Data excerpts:
*** Block opens ***

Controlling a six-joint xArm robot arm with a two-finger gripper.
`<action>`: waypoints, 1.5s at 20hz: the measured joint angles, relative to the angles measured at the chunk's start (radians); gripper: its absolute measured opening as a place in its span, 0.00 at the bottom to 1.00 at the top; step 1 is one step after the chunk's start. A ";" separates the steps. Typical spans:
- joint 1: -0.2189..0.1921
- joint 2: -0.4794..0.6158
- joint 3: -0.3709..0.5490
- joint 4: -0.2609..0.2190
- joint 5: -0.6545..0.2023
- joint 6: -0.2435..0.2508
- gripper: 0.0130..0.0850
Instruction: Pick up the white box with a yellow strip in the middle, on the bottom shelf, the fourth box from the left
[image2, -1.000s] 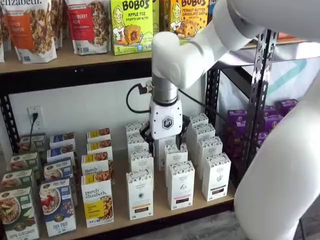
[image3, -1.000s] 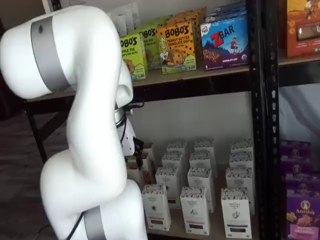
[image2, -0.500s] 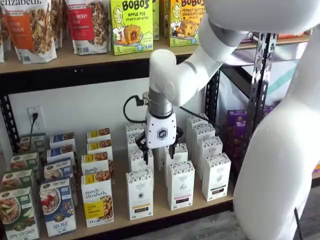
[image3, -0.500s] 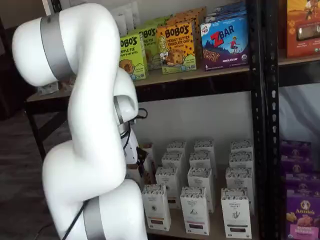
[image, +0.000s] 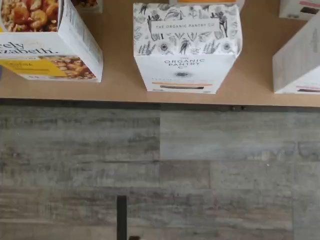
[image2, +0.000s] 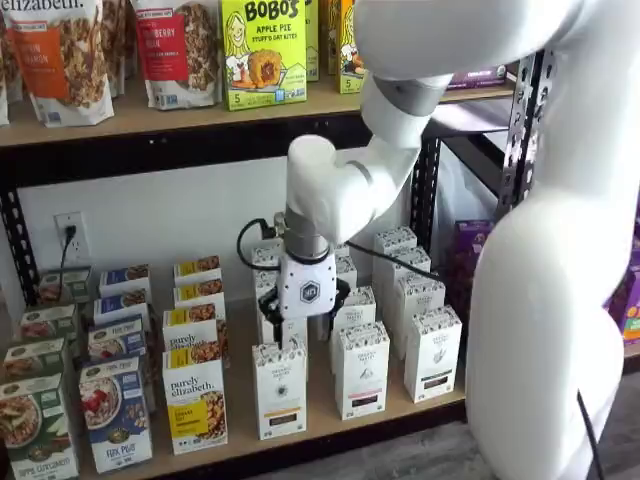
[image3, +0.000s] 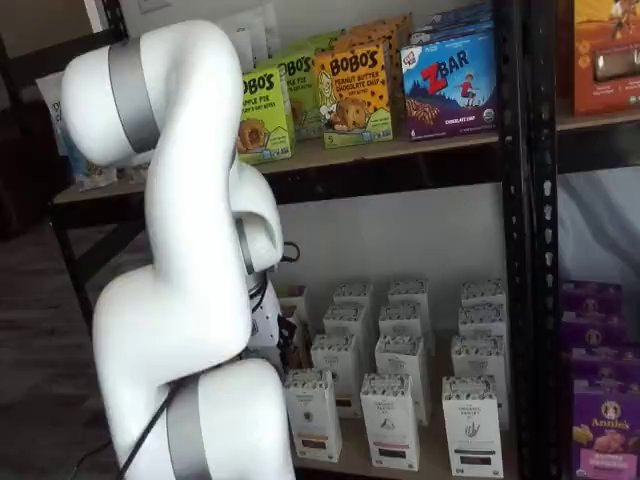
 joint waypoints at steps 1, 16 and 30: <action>-0.001 0.021 -0.011 0.004 -0.008 -0.004 1.00; -0.026 0.290 -0.196 0.031 -0.055 -0.053 1.00; -0.039 0.499 -0.405 0.032 -0.089 -0.068 1.00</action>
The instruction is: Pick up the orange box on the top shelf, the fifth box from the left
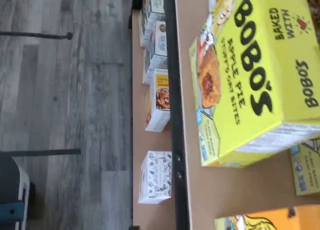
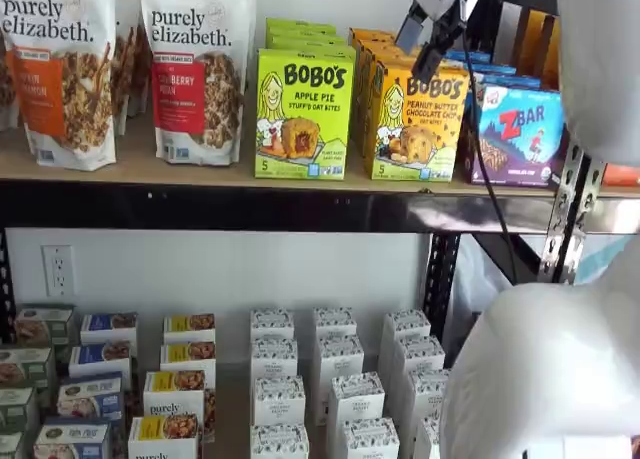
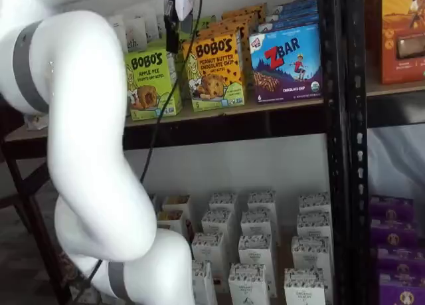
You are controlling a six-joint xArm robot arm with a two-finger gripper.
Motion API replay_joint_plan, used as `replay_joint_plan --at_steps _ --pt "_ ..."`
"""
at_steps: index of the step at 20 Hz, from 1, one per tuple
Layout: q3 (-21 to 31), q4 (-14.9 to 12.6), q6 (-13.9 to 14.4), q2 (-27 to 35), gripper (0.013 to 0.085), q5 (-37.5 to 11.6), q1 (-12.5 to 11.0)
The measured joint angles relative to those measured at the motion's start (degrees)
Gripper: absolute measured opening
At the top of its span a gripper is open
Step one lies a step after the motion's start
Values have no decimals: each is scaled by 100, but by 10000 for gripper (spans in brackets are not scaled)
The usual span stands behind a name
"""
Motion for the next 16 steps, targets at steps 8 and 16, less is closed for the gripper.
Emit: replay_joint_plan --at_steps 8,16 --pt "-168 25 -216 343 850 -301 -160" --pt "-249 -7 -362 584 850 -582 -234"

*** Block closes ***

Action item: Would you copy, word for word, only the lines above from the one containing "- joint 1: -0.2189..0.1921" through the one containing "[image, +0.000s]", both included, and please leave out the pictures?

Response to this exercise:
- joint 1: -0.2189..0.1921
- joint 2: -0.4794..0.6158
- joint 3: -0.3709..0.5490
- joint 4: -0.2609..0.2190
- joint 5: -0.6545..0.2023
- joint 6: -0.2435..0.2508
- gripper: 0.0130..0.0850
Instruction: Pick up the white box with a yellow strip in the middle, on the bottom shelf, the fourth box from the left
[image2, -1.000s] 
[image3, -1.000s] 
[image2, -0.500s] 
[image3, -0.500s] 
[image, +0.000s] 

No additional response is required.